Loading Generic Array Data

Even if your data is not strictly related to fields commonly used in astrophysical codes or your code is not supported yet, you can still feed it to yt to use its advanced visualization and analysis facilities. The only requirement is that your data can be represented as three-dimensional NumPy arrays with a consistent grid structure. What follows are some common examples of loading in generic array data that you may find useful.

Generic Unigrid Data

The simplest case is that of a single grid of data spanning the domain, with one or more fields. The data could be generated from a variety of sources; we’ll just give three common examples:

Data generated “on-the-fly”

The most common example is that of data that is generated in memory from the currently running script or notebook.

[1]:
import numpy as np
from numpy.random import default_rng  # we'll be generating random numbers here

import yt

prng = default_rng(seed=42)

In this example, we’ll just create a 3-D array of random floating-point data using NumPy:

[2]:
arr = prng.random(size=(64, 64, 64))

To load this data into yt, we need associate it with a field. The data dictionary consists of one or more fields, each consisting of a tuple of a NumPy array and a unit string. Then, we can call load_uniform_grid:

[3]:
data = {"density": (arr, "g/cm**3")}
bbox = np.array([[-1.5, 1.5], [-1.5, 1.5], [-1.5, 1.5]])
ds = yt.load_uniform_grid(data, arr.shape, length_unit="Mpc", bbox=bbox, nprocs=64)

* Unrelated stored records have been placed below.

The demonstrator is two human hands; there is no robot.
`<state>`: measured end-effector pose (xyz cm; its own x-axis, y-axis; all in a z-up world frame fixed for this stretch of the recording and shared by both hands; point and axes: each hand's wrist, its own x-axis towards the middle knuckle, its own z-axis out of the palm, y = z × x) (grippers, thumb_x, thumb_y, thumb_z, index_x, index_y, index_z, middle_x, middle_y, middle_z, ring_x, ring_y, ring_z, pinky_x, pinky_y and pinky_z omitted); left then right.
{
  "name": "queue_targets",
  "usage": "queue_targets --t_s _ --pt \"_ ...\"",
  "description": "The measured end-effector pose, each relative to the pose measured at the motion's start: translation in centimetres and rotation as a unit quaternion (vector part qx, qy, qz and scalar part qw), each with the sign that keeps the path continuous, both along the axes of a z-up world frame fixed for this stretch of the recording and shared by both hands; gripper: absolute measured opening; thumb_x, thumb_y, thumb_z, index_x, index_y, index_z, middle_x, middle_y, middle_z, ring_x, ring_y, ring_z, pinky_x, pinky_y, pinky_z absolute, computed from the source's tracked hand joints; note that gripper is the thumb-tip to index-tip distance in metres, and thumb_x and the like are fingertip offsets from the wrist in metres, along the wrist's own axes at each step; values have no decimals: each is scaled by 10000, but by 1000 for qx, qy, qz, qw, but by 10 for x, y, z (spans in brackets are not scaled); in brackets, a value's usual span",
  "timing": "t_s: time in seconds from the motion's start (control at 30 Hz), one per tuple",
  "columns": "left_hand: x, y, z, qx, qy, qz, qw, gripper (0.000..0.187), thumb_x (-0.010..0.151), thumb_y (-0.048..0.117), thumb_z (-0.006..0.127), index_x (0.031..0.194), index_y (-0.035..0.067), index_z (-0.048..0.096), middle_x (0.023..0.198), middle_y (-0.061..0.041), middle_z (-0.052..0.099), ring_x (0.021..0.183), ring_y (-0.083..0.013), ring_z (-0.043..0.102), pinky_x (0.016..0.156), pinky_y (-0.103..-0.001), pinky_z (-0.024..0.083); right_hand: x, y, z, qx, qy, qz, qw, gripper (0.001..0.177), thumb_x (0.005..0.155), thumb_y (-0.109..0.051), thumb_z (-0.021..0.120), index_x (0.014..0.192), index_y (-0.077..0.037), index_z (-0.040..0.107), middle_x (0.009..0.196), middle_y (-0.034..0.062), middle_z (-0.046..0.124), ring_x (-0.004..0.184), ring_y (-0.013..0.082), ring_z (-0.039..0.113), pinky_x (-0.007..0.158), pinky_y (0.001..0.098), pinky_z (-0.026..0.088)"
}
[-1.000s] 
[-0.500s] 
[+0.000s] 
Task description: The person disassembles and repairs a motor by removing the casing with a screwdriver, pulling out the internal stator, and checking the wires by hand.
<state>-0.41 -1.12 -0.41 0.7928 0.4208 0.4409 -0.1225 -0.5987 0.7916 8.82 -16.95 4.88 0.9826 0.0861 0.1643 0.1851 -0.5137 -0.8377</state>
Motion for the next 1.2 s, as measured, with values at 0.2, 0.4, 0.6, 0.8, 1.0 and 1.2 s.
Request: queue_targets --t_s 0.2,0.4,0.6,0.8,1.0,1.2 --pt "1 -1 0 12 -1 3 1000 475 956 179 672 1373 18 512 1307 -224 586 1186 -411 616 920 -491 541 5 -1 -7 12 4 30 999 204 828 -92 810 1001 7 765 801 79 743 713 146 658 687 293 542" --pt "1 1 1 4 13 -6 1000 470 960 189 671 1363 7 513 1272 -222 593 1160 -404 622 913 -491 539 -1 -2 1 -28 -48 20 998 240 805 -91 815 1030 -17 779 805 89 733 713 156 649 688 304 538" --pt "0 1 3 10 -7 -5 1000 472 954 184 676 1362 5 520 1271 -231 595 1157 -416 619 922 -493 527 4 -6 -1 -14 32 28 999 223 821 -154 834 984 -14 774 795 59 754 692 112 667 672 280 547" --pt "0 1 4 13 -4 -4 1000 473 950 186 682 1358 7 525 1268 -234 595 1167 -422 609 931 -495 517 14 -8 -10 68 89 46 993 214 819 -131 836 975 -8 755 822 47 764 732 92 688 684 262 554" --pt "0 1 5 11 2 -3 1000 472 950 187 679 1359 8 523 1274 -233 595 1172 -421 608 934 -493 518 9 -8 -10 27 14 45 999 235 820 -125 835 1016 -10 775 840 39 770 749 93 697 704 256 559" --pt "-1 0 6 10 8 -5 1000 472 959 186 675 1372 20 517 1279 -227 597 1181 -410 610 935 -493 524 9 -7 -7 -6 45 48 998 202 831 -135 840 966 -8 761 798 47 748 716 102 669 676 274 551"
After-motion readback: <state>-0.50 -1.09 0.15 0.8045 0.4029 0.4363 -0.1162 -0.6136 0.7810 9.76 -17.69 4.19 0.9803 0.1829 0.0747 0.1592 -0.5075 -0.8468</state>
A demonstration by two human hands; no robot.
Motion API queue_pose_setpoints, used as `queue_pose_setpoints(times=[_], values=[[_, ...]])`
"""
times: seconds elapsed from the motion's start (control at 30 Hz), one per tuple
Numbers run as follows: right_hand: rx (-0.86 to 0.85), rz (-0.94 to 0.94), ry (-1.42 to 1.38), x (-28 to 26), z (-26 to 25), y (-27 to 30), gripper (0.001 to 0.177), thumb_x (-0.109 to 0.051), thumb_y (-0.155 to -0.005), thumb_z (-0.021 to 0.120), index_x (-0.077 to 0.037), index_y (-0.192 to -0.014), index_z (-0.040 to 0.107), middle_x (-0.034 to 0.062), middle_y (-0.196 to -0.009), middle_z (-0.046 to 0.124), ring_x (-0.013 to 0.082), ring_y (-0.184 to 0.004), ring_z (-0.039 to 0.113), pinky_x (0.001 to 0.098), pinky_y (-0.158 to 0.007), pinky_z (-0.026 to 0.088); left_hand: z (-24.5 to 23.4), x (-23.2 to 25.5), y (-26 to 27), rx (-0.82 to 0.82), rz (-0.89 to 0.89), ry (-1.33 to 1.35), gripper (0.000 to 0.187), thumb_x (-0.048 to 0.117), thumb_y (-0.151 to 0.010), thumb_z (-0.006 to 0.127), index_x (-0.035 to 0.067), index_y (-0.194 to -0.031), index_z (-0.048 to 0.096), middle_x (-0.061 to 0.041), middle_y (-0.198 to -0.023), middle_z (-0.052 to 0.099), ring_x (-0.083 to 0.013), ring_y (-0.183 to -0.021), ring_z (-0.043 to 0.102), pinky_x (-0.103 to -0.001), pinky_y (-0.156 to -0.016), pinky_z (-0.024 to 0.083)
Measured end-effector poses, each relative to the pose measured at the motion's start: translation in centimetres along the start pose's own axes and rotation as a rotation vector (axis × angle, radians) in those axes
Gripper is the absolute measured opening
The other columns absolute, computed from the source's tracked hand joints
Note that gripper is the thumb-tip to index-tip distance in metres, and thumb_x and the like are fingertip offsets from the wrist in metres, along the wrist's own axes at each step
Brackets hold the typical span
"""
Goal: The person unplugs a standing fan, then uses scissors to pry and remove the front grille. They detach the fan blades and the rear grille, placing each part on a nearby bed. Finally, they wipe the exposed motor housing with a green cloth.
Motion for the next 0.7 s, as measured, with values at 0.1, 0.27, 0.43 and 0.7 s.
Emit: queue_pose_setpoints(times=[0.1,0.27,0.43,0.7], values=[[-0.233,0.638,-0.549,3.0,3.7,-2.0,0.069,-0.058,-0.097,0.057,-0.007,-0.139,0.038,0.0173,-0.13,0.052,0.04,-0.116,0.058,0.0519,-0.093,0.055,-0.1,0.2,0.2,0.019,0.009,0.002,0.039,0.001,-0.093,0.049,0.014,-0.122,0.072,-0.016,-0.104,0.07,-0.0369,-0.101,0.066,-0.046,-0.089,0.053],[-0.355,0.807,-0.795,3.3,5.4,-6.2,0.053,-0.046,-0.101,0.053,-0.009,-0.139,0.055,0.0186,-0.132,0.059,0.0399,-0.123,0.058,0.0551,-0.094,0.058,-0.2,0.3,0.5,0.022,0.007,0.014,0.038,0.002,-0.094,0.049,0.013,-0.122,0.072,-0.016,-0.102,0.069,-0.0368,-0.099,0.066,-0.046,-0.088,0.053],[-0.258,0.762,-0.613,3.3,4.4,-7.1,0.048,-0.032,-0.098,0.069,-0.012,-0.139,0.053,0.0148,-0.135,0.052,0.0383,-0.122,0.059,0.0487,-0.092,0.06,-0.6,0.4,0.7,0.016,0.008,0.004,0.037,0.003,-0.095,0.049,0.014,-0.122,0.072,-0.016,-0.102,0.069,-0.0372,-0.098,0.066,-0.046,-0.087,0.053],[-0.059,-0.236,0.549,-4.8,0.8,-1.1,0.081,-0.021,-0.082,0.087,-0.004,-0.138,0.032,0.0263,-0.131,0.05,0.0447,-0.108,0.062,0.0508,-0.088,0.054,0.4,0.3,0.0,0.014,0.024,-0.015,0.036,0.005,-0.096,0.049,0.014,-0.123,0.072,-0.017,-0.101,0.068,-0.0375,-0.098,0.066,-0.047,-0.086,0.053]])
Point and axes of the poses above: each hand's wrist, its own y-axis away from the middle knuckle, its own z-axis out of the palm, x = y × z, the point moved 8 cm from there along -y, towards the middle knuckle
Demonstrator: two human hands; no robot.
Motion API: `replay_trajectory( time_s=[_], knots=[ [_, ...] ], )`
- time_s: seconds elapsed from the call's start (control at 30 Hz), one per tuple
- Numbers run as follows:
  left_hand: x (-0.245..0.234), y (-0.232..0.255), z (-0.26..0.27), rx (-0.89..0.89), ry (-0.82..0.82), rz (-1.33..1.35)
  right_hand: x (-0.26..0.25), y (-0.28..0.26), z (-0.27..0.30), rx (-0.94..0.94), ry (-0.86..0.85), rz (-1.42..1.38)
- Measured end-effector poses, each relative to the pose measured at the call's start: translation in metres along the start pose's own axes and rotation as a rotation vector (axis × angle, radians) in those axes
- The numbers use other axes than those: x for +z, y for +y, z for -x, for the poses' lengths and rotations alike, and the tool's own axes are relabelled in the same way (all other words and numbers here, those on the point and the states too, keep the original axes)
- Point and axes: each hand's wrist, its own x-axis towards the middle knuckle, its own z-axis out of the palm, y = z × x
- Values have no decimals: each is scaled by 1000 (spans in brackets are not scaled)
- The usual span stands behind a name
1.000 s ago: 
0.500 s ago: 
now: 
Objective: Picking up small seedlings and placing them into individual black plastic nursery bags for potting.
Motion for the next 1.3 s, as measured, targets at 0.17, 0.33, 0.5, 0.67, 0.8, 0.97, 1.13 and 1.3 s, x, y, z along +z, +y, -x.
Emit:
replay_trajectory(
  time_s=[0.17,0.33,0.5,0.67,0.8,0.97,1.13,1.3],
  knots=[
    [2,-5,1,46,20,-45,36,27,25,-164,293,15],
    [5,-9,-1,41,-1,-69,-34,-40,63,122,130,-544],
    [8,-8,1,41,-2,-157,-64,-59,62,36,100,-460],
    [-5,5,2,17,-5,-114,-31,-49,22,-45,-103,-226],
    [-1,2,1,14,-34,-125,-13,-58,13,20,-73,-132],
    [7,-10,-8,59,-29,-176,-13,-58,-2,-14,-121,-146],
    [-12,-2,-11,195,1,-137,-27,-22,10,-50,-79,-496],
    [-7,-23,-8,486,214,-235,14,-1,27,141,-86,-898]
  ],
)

load_uniform_grid takes the following arguments and optional keywords:

  • data : This is a dict of numpy arrays, where the keys are the field names

  • domain_dimensions : The domain dimensions of the unigrid

  • length_unit : The unit that corresponds to code_length, can be a string, tuple, or floating-point number

  • bbox : Size of computational domain in units of code_length

  • nprocs : If greater than 1, will create this number of subarrays out of data

  • sim_time : The simulation time in seconds

  • mass_unit : The unit that corresponds to code_mass, can be a string, tuple, or floating-point number

  • time_unit : The unit that corresponds to code_time, can be a string, tuple, or floating-point number

  • velocity_unit : The unit that corresponds to code_velocity

  • magnetic_unit : The unit that corresponds to code_magnetic, i.e. the internal units used to represent magnetic field strengths. NOTE: if you want magnetic field units to be in the SI unit system, you must specify it here, e.g. magnetic_unit=(1.0, "T")

  • periodicity : A tuple of booleans that determines whether the data will be treated as periodic along each axis

  • geometry : The geometry of the dataset, can be cartesian, cylindrical, polar, spherical, geographic or spectral_cube

  • default_species_fields : if set to ionized or neutral, default species fields are accordingly created for H and He which also set mean molecular weight

  • axis_order : The order of the axes in the data array, e.g. ("z", "y", "x") with cartesian geometry

  • cell_widths : If set, specify the cell widths along each dimension. Must be consistent with the domain_dimensions argument

  • parameters : A dictionary of dataset parameters, , useful for storing dataset metadata

  • dataset_name : The name of the dataset. Stream datasets will use this value in place of a filename (in image prefixing, etc.)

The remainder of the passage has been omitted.